## TASK ITEM
Would you please return every line from the listing that contains the word "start"?

## AVAILABLE DATA

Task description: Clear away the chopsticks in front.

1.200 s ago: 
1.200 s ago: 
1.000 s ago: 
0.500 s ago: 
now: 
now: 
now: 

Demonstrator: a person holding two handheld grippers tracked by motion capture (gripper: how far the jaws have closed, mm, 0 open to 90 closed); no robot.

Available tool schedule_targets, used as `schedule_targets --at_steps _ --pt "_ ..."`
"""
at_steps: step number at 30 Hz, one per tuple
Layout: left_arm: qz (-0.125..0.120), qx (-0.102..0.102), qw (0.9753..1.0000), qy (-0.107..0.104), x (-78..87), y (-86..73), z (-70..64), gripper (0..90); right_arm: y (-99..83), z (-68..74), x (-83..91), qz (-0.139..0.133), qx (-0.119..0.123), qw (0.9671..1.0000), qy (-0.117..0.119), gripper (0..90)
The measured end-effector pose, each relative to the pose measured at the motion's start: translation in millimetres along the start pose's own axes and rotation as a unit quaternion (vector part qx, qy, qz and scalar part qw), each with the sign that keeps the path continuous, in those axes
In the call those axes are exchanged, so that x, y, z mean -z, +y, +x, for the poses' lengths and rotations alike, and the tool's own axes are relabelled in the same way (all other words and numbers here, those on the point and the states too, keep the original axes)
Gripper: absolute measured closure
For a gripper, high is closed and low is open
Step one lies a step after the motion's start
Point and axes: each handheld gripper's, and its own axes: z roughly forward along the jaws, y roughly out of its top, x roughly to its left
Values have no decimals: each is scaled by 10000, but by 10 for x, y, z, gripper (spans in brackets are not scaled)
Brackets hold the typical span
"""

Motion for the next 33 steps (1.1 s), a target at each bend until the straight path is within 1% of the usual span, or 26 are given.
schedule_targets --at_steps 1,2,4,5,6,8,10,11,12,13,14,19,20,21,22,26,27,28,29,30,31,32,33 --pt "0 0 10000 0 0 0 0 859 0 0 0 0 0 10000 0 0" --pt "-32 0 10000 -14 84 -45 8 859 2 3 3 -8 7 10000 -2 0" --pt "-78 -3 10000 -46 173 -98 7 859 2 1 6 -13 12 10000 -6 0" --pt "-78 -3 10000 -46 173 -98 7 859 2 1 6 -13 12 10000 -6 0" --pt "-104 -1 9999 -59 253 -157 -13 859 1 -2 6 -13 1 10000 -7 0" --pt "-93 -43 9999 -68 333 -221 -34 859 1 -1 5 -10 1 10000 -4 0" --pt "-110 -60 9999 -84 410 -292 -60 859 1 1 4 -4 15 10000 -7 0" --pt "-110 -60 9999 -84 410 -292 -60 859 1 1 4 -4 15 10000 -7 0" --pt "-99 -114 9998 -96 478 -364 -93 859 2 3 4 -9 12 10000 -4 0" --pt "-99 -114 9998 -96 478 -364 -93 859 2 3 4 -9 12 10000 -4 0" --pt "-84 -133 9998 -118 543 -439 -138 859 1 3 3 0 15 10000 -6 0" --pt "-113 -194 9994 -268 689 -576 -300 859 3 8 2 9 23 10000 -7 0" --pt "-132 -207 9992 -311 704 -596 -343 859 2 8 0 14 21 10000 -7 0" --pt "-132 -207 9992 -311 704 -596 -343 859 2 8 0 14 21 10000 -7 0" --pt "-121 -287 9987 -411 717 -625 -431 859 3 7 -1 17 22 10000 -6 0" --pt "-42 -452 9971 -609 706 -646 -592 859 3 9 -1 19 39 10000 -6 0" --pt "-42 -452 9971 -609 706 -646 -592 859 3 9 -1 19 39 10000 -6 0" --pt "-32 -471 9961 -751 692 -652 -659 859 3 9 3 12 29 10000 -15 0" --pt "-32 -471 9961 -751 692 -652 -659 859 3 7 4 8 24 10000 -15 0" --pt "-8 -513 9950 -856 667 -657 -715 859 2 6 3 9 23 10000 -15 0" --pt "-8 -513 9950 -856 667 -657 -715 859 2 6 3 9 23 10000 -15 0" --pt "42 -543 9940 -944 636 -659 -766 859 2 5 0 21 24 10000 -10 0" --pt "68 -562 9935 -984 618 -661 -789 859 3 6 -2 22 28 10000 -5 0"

## EXERCISE ANSWER
The measured end-effector pose, each relative to the pose measured at the motion's start: translation in millimetres along the start pose's own axes and rotation as a unit quaternion (vector part qx, qy, qz and scalar part qw), each with the sign that keeps the path continuous, in those axes
Step one lies a step after the motion's start

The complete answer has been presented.